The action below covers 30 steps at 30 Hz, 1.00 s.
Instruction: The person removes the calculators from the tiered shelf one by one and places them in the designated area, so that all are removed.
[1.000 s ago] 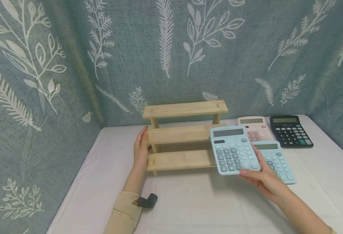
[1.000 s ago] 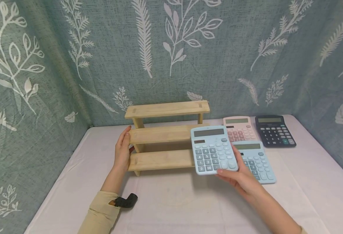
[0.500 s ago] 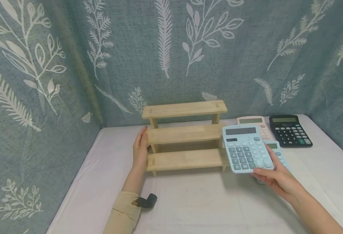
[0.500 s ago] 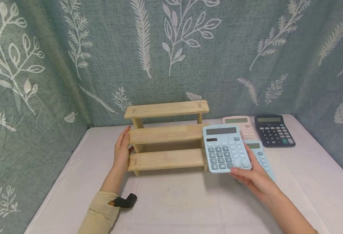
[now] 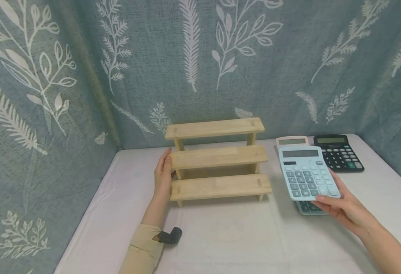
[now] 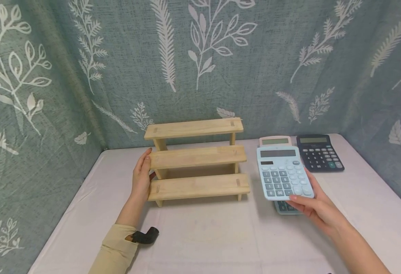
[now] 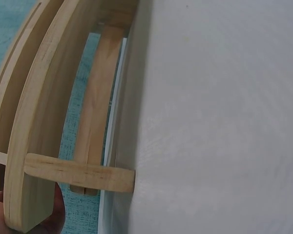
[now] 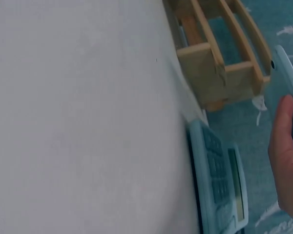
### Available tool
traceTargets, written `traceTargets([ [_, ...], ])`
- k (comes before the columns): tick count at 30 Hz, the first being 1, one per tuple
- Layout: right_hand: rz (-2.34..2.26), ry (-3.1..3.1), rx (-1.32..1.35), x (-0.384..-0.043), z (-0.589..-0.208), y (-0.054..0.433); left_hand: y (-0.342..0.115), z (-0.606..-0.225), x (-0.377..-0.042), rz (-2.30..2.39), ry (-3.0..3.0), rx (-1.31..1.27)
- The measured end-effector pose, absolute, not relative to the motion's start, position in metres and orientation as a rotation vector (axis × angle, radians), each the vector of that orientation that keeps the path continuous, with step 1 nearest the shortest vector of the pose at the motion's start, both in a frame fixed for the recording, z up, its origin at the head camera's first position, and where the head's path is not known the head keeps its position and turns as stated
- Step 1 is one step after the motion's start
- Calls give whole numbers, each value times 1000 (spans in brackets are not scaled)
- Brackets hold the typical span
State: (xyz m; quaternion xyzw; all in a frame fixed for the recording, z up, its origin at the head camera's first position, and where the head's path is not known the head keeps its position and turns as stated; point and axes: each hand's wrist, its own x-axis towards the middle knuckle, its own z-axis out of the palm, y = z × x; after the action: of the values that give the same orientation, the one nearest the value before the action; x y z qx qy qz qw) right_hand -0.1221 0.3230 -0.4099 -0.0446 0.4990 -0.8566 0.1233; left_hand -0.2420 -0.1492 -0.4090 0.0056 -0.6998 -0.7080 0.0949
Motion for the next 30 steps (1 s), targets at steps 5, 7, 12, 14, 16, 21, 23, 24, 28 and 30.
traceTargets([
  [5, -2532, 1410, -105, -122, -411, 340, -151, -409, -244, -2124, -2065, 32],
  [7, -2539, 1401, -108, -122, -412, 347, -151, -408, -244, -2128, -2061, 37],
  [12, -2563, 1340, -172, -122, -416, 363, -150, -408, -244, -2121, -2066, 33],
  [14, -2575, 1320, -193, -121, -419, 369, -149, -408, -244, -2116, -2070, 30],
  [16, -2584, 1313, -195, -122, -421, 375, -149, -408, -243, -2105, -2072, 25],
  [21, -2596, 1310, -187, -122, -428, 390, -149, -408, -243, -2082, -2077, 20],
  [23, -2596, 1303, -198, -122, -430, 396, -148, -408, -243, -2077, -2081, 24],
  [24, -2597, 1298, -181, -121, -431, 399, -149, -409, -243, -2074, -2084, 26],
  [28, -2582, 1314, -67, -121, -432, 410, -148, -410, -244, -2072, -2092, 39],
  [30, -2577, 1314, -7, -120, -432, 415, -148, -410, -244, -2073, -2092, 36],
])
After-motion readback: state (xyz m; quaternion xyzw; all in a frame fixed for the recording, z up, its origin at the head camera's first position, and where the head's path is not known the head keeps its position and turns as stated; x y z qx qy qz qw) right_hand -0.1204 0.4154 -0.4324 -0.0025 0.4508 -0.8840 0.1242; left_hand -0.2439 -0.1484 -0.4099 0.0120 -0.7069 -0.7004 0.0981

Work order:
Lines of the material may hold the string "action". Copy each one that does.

Solution:
The action below covers 30 steps at 30 Hz, 1.00 s.
State: (xyz m; quaternion xyzw; all in a frame fixed for the recording, z up, its origin at the head camera's first position, and where the head's path is not known the head keeps its position and turns as stated; point and axes: each hand's wrist, its own x-axis towards the middle knuckle, its own z-axis out of the palm, y = z × x; after the action: of the values that give the same orientation, the one nearest the value before the action; x y z qx qy qz qw) right_hand -0.1221 0.3230 -0.4099 -0.0446 0.4990 -0.8566 0.1233; left_hand -0.2420 -0.1492 -0.4090 0.0056 -0.6998 -0.7080 0.0949

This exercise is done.